So, is The Traitors an inherently flawed game show?

Continuing on from last week’s look at the most recent season of the BBC’s phenomenon of a game show, The Traitors, I would like to dissect potential cracks beginning to appear for the show going forward. Currently, The Traitors is on an upwards incline, reaching viewing numbers rare for current live TV: the finale of season three, which aired on Friday 24thJanuary, was watched live by roughly 7.4 million viewers, which makes it the most watched live episode of the show so far. Reaching new heights for current entertainment, it seems like The Traitors can’t really go wrong – after all, it’s a fairly simple format with a few twists and turns thrown in so as not to get too stale, but could The Traitors craze die out, or is it a format designed for longevity?

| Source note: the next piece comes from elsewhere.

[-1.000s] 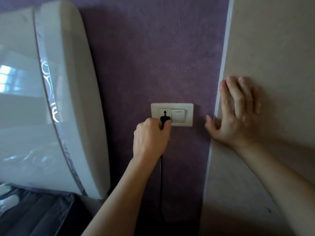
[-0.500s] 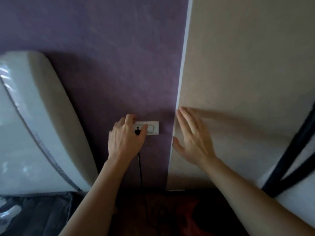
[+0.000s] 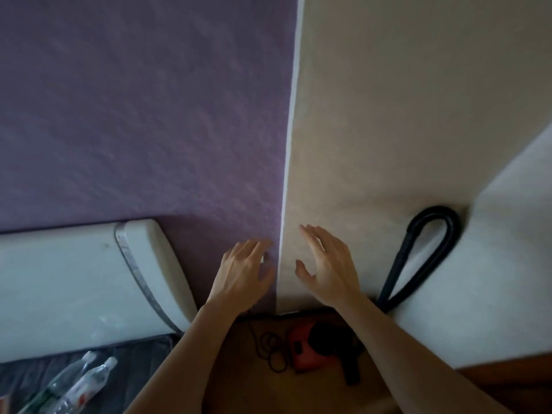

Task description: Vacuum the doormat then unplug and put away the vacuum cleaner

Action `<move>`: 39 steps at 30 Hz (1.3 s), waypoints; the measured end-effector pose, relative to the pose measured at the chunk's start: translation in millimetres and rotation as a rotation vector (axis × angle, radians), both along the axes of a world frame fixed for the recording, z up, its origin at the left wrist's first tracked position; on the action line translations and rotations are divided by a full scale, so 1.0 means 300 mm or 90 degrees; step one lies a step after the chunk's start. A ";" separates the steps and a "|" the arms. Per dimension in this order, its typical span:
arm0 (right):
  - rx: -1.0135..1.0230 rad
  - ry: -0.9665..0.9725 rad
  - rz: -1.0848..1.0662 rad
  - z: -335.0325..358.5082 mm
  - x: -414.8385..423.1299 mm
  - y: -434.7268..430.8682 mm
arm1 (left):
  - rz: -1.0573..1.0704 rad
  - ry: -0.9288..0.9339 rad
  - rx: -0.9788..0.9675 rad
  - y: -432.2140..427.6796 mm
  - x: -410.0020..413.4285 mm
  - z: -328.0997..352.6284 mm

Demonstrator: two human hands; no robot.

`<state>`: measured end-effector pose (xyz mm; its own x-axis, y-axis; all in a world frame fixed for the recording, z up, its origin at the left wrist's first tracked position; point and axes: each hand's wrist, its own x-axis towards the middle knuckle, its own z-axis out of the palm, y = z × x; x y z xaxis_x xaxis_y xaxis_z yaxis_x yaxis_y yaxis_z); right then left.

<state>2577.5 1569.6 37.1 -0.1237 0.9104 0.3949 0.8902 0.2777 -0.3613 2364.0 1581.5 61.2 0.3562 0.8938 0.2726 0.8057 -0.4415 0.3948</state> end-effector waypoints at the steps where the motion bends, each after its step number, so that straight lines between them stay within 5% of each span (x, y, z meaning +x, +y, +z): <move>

            By the time the third season of The Traitors started, I had only seen the previous series when it aired because my mum had been so obsessed with the first that I thought I should see what all the fuss was about. It’s safe to say that I enjoyed the second season so much that I was wholeheartedly excited for the new year if only for the fact that a new season was set to start. The finale of season two was such a highlight of last year’s tv – it was unbearably intense. I don’t think I’d ever been as seated as I was for that final fight between Harry, Mollie and Jaz. The producers of the show had worked their magic to perfection, and I would say that they managed to carry some of that over into season three.

            After season three was over, and I had a Traitors shaped hole in my life that needed desperately to be filled, I went back and watched the very first season and realised that the difference in tactics, communication and gameplay was drastic.

            In the first season, everyone is on the same footing at the beginning of the game because everyone is learning how to play for the first time, along with the audience watching. They had no previous guidelines other than the instructions they were given as the game went on for how to play. I also noticed that players were much more easily trusting of their friends, which, if another traitor hadn’t stabbed the last remaining traitor in the back at the final round table, would have caused the faithfuls to lose the money because they were so certain that their closest friends couldn’t be lying to them. In season two and three however, players now have a point of reference for how the game is played, an awareness of the kinds of moves the traitors will make, and, if they want to win the money, will have thought about the best way they can play the game. This gives us players like Charlotte, who pretended to be Welsh for the entirety of season three in a ploy to be more trustworthy (definitely trying to emanate Amanda from the first season), which makes me think the players now have a more ‘meta’ understanding of how to win the game. 

            I think as the show continues, players are going to be more and more aware of how best to play – whether this elevates or lessens the impact of the show I don’t know, but it will make it harder for the producers to keep it a fresh, surprising format, especially when the show has such a regimented structure of murder, round table, banish, murder. 

            One thing the producers included as a final week twist this season was the Seer power, which a player could win by making the most money in a mission. This power meant that after the second to last round table, the player was allowed to invite one other player of their choice to a secret meeting to find out their true identity: traitor or faithful. Richard Osman, British television presenter and producer, has shared his opinions on this new twist on the podcast he co-presents with journalist Marina Hyde, called The Rest is Entertainment, and I think he hits the nail on the head with the problem this power causes for the show. He argues that ‘The second you’ve got a faithful and a traitor in that situation, then there is no tactic, nothing for the rest of the people to do other than vote out both of them’. 

            Frankie, a faithful, was the player who won the Seer power, and she ultimately decided to invite Charlotte to the meeting, finding out that she was a traitor. The next breakfast, it is simply Frankie’s word against Charlotte’s, and the rest of the players have no evidence to go on in terms of who to trust. No matter how well Frankie had played up until the final, she now had no chance of winning because the other players have to be one hundred percent trusting of everyone remaining in order to end the game. Although this twist led to a very heated final round table, I don’t think it should make a return next season, and I doubt it will if the producers of the show are aiming to renew the format slightly every year.

            This year, people also picked up on other flaws that might have a negative effect on future seasons, such as the three people who enter the room last at breakfast usually being the three people up for murder the previous night, meaning they cannot be traitors. Only viewers of the show have mentioned this, so perhaps it is something the producers tell them they’re not going to do, or perhaps they are not allowed to follow this train of thought because it makes the game feel too aware of itself as a televised show.

            It’s also becoming more and more pointless as the seasons go on to banish traitors at the round table early on in the game, as it is likely they will just be replaced by a recruited faithful. The paradox of the show lies here: the faithful cannot get the traitors out too early, otherwise the show would not be long enough, yet the faithful who are finding traitors at the beginning are no closer to winning the money at the end of the show as they would be if they kept banishing faithfuls.

            I think The Traitors is an exceptionally strong and compelling game show, and one of the best parts of it is the show’s casting of its players. If the producers continue to do a good job casting interesting, entertaining to watch people, then The Traitors could definitely stand the test of time. However, they also need to avoid the pitfalls of the show’s format becoming too predictable or repetitive, without ruining its central integrity.